Nov 13, 2018
In this short podcast episode, we cover what you need to consider before you solder or braze any type of joint in HVAC/R work. We want to give special thanks to Solderweld; you can learn more about their products at solderweld.us.
When you braze or solder anything, you need to know your base metal. The base metal's temperature and composition will determine which type of flux you will use. For example, if you are working with steel, you can't use fluxing agents with phosphorus. Instead, you will need to use high silver rods and a separate flux. Copper rods with phosphorus don't require a separate flux.

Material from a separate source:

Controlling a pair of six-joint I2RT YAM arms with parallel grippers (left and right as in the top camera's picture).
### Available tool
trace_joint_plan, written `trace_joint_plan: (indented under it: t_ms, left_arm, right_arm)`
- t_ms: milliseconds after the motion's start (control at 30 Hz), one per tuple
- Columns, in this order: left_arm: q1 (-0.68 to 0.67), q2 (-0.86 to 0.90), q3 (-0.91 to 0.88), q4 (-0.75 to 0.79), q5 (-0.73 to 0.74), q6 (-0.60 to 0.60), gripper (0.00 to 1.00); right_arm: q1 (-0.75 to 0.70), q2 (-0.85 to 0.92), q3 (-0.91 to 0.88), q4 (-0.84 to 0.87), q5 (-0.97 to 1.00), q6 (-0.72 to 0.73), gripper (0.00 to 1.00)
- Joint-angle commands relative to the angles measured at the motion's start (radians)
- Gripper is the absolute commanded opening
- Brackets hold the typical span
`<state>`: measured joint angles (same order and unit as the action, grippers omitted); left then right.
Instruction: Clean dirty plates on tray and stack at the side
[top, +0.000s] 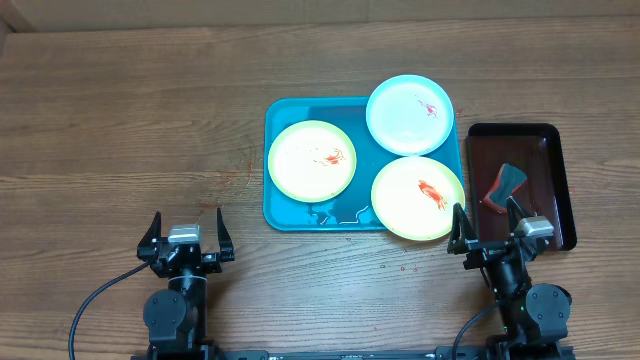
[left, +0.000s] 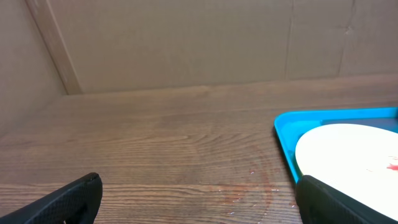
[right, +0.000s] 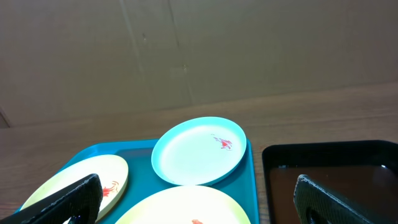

The main difference between brazing and soldering is the temperature. When you work with temperatures above 840 degrees Fahrenheit, you're brazing. Anything below 840 degrees counts as soldering. In both cases, you use an alloy that differs from the base metals.
Copper is highly conductive and is one of the most common metals we use for brazing and soldering. So, it is pretty easy to draw the alloy into a copper-to-copper joint because the copper heats easily and evenly. Steel is nowhere near as conductive as copper, so it can be challenging to work with because the heat localizes. So, on copper-to-steel joints, you need to understand the different behaviors of the metals. It's also a good idea to know the melting point of your base metals to prevent overheating.
As we heat base metals, they change color. When those metals get to a cherry red, that's a great range for brazing; don't let the temperature rise or fall much below that.